Он проверил пульс. Никакого или почти никакого. Даже персты феи не обнаружили бы в этой лучевой артерии сколько-нибудь ощутимой пульсации. Он стал тщательно прослушивать стетоскопом сердце. Оно билось небольшими, слабыми очередями, после которых следовали долгие паузы. О предкоматозном состоянии свидетельствовали также бледность кожного покрова, резко заострившийся нос, ввалившиеся щеки. Вальтер долго стоял, опустив в задумчивости вдоль тела руки, у постели больного. Несколько раз он ловил на себе взгляд Гармонии, который раздражал его.
– Слишком поздно. Что я могу тут поделать? Сделай ему укол камфоры да еще, пожалуй, внутривенно строфантин.

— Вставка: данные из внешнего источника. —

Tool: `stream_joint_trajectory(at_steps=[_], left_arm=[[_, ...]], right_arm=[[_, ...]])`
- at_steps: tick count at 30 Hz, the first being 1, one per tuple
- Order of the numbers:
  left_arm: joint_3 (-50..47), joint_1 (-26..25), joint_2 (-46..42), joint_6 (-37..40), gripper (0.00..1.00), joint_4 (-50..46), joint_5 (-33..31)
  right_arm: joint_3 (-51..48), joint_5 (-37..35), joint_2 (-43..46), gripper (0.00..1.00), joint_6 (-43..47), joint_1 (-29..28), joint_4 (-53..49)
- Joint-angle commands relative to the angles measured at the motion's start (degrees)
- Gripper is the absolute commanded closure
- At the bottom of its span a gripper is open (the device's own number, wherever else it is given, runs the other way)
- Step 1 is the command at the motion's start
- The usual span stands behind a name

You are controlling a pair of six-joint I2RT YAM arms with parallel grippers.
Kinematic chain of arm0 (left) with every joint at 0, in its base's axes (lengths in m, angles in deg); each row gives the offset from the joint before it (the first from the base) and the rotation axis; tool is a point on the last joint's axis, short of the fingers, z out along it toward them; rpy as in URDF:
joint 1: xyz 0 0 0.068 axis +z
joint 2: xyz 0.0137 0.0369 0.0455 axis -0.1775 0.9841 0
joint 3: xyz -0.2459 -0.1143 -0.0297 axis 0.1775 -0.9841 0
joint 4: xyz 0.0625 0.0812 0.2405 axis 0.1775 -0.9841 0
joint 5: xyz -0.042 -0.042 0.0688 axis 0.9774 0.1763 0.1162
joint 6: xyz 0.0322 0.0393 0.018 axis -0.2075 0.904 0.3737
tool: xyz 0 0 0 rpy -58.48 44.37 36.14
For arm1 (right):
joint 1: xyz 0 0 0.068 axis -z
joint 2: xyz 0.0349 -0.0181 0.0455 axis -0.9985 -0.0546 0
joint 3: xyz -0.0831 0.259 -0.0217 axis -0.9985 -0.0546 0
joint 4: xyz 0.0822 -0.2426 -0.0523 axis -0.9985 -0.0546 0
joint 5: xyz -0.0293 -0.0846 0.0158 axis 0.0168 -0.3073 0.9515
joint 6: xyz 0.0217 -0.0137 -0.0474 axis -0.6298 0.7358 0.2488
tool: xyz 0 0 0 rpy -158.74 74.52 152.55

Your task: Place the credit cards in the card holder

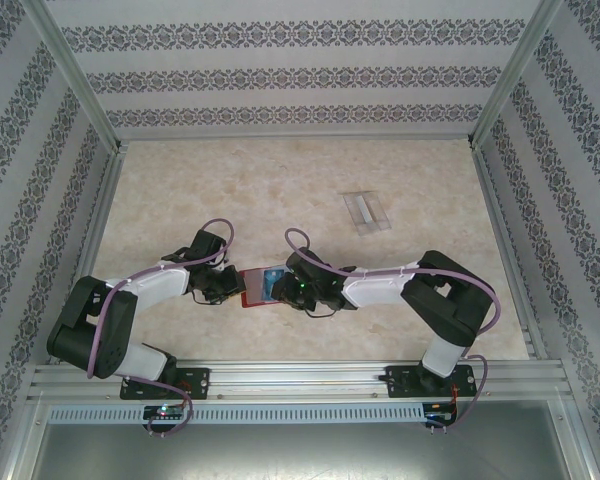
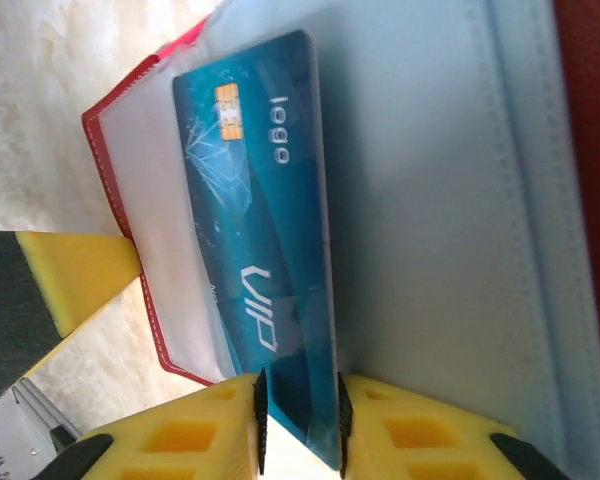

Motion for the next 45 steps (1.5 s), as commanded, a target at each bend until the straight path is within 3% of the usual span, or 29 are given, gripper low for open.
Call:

Она отошла и быстро приготовила шприцы, вернулась. Укол в вену он сделал сам, пока Гармония вводила больному шприц в мышцу. Все равно как мертвому припарки, подумалось ему. Можно, конечно, ломать комедию с кислородом, произвести массаж сердечной мышцы, но это ничего не изменит. У него внутримозговое кровоизлияние. Я могу отсасывать кровь с помощью пункции, как делал это уже дважды, но кровотечение все равно будет продолжаться. Произвести трепанацию черепа? Но человек умирает. А как найти кровоточащий сосуд? С помощью чего? Бедняга был наверняка пьян и в таком состоянии умудрился попасть под колеса грузовика, а теперь вот умирает. Тут я ничем не могу помочь. В то же время он корил себя за анестезию, которую распорядился сделать несколько часов назад и которая, возможно, ухудшила общее состояние пациента. Мы действуем, как полоумные, потому что у нас слишком много дел и потому что чего-то не понимаем. А с другой стороны, если не эта сделанная вслепую анестезия, то что тогда? Тут он вдруг пришел к выводу, что будет лучше для всех, если он перестанет мучиться угрызениями совести: он ведь старался сделать как лучше.